Adani Green Energy's record $6-billion solar power project announced in June has no guaranteed customer, its deal with India's main solar-adoption agency shows, and may expose the company to higher financial risk. Shares in the firm, controlled by billionaire Gautam Adani, have soared three-fold since the signing of the 8 gigawatt (GW) multi-plant deal, which Adani hailed as the "largest of its type, ever" and a landmark for India.

However, previously unreported details of the agreement between Adani Green and Solar Energy Corp of India (SECI) reveal the agency has no "legal or financial obligation" to support the project if SECI fails to find buyers. This would be the first major SECI project without a state-guaranteed Power Purchase Agreement (PPA), which analysts say has been key to building up India's renewable energy sector.

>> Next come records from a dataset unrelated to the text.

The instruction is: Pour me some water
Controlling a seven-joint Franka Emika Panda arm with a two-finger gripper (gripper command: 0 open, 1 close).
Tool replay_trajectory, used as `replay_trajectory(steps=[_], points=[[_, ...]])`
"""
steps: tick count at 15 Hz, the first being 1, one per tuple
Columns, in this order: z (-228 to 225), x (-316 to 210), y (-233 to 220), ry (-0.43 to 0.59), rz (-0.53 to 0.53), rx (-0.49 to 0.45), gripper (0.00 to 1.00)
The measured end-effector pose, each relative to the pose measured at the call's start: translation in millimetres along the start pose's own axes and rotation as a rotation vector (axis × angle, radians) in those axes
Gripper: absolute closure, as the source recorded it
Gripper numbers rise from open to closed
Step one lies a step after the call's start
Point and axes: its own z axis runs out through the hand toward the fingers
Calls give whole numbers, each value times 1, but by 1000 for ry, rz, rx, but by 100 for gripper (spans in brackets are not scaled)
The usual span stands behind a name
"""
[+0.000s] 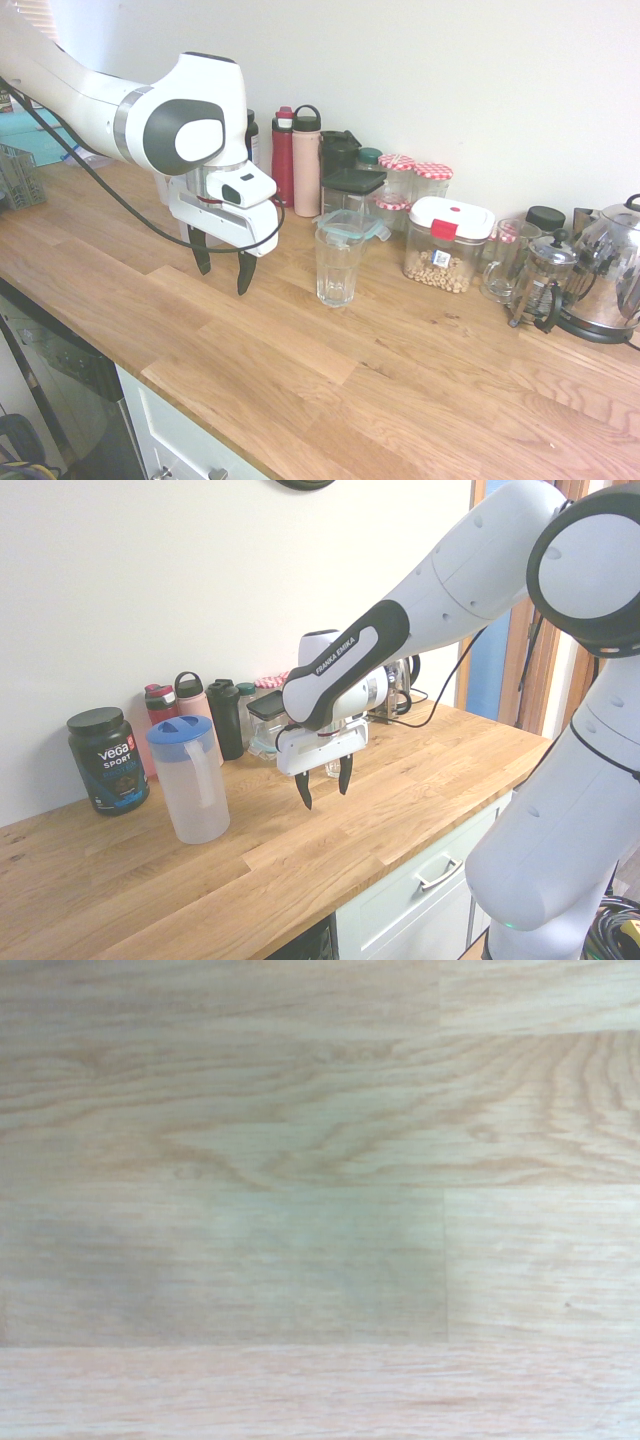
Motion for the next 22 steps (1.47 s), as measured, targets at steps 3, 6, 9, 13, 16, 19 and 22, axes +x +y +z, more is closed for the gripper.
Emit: replay_trajectory(steps=[3, 6, 9, 13, 16, 19, 22], points=[[-1, -3, -2, 3, 5, 2, 0], [-25, -32, -16, 35, 21, 14, 0], [-71, -92, -31, 89, -8, 61, 0], [-120, -166, -60, 207, -32, 177, 0], [-137, -187, -102, 297, -42, 255, 0], [-143, -179, -144, 340, -4, 274, 0], [-122, -158, -179, 344, 34, 279, 100]])
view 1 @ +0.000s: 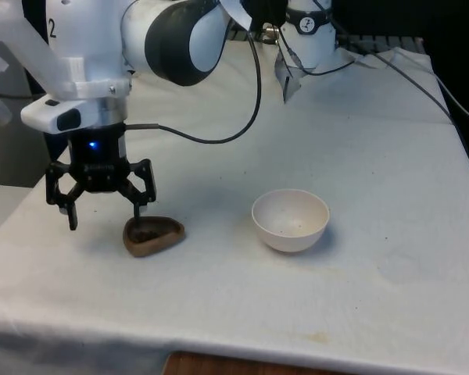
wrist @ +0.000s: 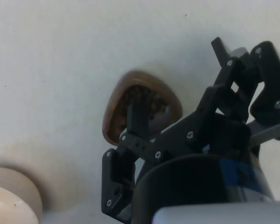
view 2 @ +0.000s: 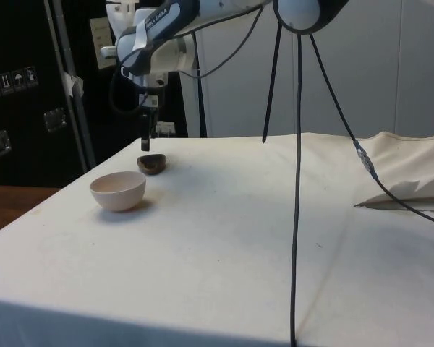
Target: Pour the coffee beans from the cup into the bowl.
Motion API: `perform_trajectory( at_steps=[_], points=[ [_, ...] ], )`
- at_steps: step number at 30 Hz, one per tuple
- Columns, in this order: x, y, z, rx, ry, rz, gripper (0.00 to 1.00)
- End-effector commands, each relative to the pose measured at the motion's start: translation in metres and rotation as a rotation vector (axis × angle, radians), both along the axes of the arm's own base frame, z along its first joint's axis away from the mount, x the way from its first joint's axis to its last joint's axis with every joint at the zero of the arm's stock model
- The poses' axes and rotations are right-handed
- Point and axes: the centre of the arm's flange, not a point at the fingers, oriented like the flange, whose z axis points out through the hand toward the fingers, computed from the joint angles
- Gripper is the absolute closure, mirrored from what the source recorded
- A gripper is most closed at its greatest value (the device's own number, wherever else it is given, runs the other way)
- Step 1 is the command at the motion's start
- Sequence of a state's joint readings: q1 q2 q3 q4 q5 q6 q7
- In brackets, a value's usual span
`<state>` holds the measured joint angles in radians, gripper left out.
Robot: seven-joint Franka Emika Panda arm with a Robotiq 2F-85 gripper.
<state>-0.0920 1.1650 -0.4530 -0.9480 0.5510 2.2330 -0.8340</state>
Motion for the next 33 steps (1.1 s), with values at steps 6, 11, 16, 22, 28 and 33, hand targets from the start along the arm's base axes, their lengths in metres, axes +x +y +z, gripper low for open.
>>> perform_trajectory(
  at_steps=[6,11,16,22,28,33],
  points=[
    [-0.004,-0.007,0.001,-0.016,-0.016,0.008,0.00],
    [-0.005,-0.010,0.000,-0.024,-0.007,0.015,0.00],
    [-0.006,-0.009,-0.005,-0.023,0.002,0.020,0.00],
    [-0.008,-0.007,-0.012,-0.007,0.013,0.019,0.00],
    [-0.009,-0.006,-0.013,0.026,0.016,0.016,0.00],
    [-0.010,-0.006,-0.016,0.051,0.020,0.013,0.00]
  ],
)
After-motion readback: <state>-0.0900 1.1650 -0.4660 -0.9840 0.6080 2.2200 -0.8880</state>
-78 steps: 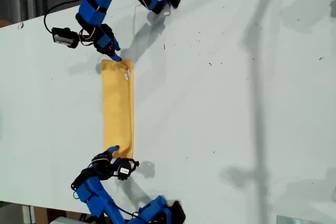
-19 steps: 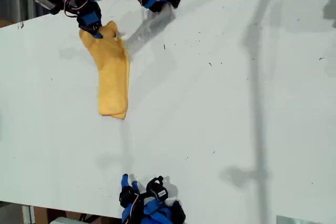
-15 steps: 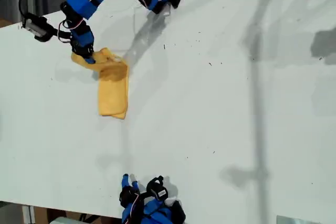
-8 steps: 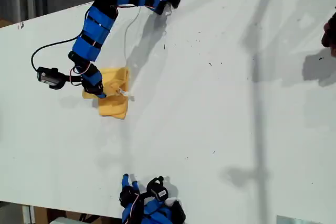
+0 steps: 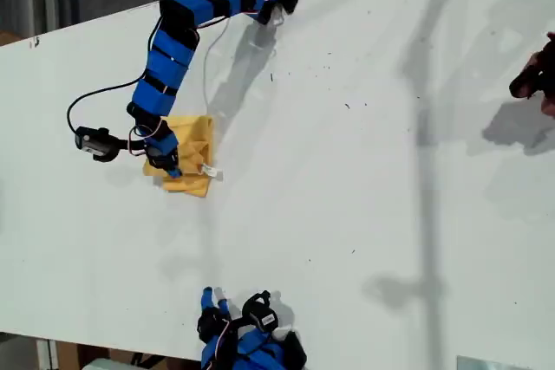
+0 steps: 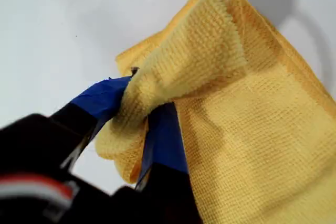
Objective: Grasp corners of a square towel and fold twice.
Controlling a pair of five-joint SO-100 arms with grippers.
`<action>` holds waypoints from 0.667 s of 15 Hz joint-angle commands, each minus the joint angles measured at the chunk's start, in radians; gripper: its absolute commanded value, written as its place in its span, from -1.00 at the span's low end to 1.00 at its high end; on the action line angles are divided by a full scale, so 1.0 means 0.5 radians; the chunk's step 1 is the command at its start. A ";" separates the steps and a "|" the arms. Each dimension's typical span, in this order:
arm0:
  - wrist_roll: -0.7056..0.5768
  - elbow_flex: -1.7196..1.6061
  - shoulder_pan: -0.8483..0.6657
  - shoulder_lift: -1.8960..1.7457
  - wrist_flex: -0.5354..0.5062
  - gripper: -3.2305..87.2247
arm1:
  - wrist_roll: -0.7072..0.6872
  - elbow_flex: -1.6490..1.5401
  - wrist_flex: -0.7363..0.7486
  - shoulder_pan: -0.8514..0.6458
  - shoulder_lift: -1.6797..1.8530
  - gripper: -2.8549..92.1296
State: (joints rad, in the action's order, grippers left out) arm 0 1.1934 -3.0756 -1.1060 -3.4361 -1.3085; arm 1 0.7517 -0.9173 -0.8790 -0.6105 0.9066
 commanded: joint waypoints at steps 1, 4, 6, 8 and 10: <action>-0.012 0.009 -0.015 -0.012 -0.009 -0.50 | -0.028 0.120 0.074 0.037 0.077 -0.35; -0.015 0.006 -0.015 -0.015 -0.009 -0.50 | -0.046 0.055 0.089 0.040 0.172 -0.19; -0.018 0.006 -0.015 -0.015 -0.009 -0.50 | -0.064 -0.012 0.092 0.028 0.267 -0.19; -0.018 0.006 -0.015 -0.018 -0.009 -0.50 | -0.067 -0.117 0.074 -0.080 0.313 -0.23; -0.021 0.006 -0.015 -0.018 -0.009 -0.50 | -0.067 -0.147 0.058 -0.236 0.202 -0.27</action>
State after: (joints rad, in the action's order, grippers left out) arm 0 1.1934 -3.0772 -1.1060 -3.4392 -1.3085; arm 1 0.7302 -1.0017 -0.8544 -0.6734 0.9587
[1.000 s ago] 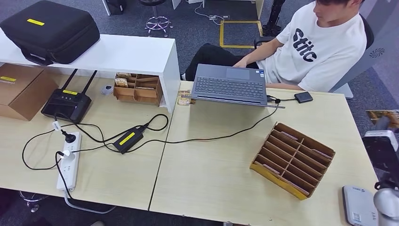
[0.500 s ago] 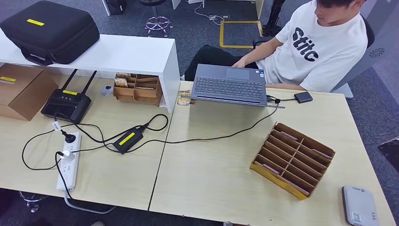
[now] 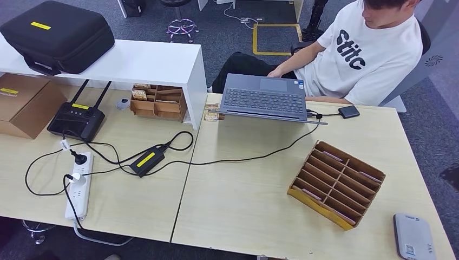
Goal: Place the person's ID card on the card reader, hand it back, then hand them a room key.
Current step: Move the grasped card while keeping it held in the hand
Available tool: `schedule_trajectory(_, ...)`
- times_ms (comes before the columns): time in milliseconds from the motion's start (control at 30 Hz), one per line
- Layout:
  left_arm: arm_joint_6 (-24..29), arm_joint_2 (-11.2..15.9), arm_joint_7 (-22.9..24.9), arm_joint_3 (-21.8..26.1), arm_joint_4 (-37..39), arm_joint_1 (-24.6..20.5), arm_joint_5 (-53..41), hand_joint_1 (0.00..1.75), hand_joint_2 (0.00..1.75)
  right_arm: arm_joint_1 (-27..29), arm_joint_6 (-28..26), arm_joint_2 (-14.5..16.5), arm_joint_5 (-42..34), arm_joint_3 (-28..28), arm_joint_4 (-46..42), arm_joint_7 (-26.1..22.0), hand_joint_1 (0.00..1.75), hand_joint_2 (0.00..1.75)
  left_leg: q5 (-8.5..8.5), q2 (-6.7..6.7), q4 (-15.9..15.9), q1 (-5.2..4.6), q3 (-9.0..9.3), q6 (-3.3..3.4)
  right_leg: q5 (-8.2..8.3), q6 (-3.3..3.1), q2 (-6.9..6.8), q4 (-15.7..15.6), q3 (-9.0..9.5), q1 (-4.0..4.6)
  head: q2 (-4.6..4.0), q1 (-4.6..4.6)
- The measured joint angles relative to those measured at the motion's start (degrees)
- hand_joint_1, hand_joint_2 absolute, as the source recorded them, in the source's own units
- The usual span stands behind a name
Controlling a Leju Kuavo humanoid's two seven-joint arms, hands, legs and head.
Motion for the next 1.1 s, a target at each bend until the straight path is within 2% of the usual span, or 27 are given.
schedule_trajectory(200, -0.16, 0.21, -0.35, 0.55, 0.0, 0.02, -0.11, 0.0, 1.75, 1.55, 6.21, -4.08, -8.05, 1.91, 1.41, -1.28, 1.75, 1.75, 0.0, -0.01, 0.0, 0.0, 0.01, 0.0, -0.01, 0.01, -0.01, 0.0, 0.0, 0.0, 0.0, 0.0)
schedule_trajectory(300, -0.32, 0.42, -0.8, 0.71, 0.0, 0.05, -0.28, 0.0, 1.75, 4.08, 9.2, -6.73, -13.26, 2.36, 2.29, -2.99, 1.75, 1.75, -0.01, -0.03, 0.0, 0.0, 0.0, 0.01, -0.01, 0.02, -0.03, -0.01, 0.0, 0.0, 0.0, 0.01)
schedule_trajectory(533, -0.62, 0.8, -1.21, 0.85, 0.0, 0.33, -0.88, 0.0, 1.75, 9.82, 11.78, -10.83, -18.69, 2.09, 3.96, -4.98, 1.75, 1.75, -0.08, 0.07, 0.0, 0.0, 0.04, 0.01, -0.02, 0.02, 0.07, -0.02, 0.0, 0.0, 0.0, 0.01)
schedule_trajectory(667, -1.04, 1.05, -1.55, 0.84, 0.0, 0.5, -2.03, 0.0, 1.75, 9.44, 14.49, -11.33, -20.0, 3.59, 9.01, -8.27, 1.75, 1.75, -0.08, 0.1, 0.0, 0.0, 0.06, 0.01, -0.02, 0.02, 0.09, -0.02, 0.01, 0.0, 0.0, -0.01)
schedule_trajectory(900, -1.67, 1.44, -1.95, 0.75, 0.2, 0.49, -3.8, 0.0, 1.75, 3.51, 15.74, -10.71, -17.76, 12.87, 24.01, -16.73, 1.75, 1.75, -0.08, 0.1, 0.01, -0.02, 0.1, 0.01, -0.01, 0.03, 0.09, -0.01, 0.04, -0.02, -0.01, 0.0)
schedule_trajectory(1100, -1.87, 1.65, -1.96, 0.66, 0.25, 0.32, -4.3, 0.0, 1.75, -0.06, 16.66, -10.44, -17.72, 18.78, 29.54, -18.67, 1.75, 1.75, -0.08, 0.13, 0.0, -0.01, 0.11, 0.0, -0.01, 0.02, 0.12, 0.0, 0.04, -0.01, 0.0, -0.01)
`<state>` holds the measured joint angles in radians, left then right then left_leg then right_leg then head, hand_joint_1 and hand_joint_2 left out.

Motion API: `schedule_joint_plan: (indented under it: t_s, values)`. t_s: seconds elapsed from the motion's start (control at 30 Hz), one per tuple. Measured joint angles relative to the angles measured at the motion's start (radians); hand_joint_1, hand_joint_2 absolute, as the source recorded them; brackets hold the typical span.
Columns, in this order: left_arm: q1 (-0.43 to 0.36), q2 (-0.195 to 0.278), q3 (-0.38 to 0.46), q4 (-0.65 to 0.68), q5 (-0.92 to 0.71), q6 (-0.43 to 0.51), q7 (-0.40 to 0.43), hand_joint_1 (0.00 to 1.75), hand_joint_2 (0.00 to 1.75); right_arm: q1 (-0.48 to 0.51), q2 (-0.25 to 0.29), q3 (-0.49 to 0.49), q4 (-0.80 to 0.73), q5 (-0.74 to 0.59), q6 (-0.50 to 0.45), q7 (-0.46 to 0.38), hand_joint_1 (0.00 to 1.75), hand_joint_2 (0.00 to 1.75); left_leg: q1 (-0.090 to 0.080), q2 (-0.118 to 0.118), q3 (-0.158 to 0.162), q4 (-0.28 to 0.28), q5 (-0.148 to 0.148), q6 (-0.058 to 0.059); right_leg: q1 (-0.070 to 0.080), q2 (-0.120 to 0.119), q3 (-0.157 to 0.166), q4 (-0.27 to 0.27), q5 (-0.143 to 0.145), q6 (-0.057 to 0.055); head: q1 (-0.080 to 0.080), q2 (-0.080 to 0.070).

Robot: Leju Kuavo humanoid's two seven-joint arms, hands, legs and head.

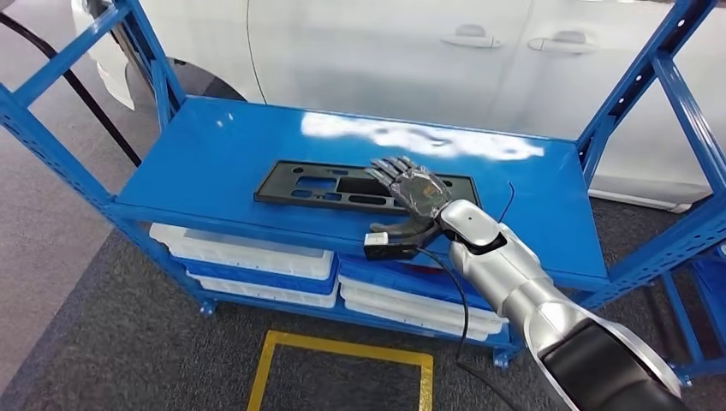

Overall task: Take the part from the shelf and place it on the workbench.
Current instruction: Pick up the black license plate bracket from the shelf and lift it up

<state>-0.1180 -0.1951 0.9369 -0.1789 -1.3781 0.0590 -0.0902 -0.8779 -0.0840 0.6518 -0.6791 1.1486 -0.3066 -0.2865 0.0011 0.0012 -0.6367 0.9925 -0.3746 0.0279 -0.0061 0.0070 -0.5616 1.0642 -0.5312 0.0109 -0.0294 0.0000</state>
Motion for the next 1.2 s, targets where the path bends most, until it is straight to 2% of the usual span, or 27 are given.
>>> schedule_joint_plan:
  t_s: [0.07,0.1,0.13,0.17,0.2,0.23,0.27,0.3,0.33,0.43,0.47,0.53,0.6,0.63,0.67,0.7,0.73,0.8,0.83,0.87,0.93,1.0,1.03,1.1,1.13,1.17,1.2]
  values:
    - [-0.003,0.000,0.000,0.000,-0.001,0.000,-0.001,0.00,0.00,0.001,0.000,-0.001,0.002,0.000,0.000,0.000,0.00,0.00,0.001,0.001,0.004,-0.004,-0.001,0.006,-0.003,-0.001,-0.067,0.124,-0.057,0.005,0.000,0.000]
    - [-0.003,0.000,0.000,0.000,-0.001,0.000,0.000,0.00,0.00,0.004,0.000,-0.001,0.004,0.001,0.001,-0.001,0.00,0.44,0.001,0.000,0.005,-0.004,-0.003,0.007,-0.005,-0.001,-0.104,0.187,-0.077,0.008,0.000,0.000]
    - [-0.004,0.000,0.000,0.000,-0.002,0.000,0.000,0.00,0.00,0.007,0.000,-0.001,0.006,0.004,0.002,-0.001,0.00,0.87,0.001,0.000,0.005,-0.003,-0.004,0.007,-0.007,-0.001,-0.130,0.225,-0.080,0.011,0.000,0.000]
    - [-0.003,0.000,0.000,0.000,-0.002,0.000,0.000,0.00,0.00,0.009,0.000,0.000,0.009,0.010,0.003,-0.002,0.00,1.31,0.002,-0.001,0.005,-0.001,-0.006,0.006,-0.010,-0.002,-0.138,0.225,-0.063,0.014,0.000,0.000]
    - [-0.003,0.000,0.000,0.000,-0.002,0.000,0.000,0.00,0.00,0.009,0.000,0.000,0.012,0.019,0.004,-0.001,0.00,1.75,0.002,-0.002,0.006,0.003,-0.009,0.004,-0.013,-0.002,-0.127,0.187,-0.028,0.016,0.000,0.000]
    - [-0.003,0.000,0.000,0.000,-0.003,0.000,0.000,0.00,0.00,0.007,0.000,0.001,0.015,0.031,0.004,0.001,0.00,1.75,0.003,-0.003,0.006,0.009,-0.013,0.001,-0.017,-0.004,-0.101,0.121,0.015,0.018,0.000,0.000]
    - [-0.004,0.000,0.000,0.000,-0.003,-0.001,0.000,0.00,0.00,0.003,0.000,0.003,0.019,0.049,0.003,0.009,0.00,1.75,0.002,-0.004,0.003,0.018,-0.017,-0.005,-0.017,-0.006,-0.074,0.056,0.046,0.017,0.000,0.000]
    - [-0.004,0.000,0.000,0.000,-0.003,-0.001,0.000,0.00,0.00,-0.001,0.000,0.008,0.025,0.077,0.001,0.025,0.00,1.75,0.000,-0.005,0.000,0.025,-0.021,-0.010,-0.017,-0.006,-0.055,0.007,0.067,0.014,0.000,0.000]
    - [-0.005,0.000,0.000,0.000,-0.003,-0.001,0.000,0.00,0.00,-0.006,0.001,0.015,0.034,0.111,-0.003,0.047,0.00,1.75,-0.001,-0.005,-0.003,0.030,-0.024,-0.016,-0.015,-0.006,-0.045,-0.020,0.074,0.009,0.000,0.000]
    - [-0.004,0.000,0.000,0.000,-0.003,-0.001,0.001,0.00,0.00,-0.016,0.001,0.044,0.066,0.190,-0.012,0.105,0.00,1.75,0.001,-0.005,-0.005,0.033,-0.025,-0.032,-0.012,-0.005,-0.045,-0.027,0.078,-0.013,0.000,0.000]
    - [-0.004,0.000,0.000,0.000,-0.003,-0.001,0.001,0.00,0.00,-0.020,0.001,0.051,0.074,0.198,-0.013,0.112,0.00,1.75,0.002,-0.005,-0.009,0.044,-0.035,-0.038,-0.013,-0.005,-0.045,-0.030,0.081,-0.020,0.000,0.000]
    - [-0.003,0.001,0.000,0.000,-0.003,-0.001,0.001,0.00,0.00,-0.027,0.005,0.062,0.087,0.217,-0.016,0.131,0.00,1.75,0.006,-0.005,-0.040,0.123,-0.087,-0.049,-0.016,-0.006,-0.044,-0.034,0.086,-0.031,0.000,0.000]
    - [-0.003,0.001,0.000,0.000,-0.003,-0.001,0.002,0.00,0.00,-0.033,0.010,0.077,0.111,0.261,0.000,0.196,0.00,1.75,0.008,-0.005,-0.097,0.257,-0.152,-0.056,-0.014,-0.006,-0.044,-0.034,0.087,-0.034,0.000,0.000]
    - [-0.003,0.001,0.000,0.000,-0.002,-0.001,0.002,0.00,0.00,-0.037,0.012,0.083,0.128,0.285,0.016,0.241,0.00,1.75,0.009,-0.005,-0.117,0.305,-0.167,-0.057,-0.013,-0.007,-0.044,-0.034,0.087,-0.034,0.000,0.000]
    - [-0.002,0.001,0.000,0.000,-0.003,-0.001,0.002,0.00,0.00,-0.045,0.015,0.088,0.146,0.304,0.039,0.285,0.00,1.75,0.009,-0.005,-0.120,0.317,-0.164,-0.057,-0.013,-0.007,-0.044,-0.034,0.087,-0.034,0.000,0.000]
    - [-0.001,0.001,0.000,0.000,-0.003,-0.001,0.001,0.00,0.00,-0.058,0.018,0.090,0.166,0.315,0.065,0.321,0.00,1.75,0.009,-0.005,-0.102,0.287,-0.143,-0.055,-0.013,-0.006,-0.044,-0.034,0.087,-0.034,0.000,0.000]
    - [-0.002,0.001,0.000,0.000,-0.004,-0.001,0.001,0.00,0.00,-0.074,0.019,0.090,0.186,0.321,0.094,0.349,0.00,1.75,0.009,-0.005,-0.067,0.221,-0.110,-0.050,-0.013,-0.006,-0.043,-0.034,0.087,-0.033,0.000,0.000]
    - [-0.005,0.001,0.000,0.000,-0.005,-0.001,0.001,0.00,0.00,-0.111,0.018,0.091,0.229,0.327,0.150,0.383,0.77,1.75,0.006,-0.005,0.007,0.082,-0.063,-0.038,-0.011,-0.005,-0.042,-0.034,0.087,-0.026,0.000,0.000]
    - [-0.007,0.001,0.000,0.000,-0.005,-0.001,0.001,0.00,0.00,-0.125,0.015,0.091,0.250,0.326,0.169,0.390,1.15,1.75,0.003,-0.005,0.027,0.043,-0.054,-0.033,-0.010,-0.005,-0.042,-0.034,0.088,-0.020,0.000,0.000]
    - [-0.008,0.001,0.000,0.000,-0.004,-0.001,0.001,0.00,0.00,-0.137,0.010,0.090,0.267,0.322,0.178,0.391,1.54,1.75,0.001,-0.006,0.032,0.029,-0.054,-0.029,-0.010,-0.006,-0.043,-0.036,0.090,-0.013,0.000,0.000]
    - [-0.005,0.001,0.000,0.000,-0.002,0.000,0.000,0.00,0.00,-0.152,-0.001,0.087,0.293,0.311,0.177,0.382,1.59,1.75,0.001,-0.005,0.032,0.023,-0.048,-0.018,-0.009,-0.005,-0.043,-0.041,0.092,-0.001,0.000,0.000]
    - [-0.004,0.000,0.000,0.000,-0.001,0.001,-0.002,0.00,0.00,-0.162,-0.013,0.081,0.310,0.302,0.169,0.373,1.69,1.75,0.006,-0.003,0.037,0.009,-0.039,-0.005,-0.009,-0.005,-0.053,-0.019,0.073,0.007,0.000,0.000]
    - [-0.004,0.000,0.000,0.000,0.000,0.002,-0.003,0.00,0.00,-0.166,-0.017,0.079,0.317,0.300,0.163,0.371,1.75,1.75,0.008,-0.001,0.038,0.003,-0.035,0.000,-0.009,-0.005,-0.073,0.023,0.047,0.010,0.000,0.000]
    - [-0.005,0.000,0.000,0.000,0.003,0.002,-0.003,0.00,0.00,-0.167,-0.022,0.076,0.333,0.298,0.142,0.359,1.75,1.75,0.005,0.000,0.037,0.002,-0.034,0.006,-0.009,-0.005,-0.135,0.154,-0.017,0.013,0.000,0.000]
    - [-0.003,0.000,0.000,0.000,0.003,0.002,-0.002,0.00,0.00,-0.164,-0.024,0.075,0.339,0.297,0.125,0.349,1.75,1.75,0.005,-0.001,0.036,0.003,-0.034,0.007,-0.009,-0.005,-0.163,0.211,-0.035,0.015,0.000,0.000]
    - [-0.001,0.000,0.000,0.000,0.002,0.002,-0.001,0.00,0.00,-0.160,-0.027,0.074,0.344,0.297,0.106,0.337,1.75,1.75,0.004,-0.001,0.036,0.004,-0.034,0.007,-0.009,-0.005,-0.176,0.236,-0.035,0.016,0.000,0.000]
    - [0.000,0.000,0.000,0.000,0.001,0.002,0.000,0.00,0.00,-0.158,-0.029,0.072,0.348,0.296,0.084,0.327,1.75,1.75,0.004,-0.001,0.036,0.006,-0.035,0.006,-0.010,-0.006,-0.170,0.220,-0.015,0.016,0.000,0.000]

When SECI floated the tender for the project in June 2019, it had said a PPA would be assured, but it withdrew the clause guaranteeing purchase in the deal signed a year later. "There shall not be any legal or financial implication to SECI in relation to such (unsold) quantum including associated quantum of manufacturing facilities," the agreement, reviewed.

Financing risk

Adani Green has said 2 GW of generation capacity will come onstream by 2022, while the rest will be added in annual 2GW increments through 2025 as a part of the agreement. There are no buyers lined up for the project yet and it is unclear when SECI will be able to find buyers, a process that typically takes months.

Auctions by the SECI usually attract greater participation because of the assurance of power purchase and payments. But the lack of such a guarantee could undermine investor and lender confidence, raising financing costs in a market like India where power demand growth has repeatedly fallen short of expectations amid a broader economic slowdown.

The quality of "federal government-guaranteed contracts with cashflow payment certainty provide investors the confidence to deploy tens of billions of dollars", said Tim Buckley, director at the Institute of Energy Economics and Financial Analysis. Adani Green has said it would receive interim funding for the project from a consortium of foreign banks, and later with money raised from the capital markets.

Since dropping the PPA with Adani, SECI has removed the clause from some other renewable energy tenders too. SECI Managing Director J N Swain told Reuters on Wednesday potential buyers of power were consulted and "due processes" were followed during the auction and before signing the agreement with Adani.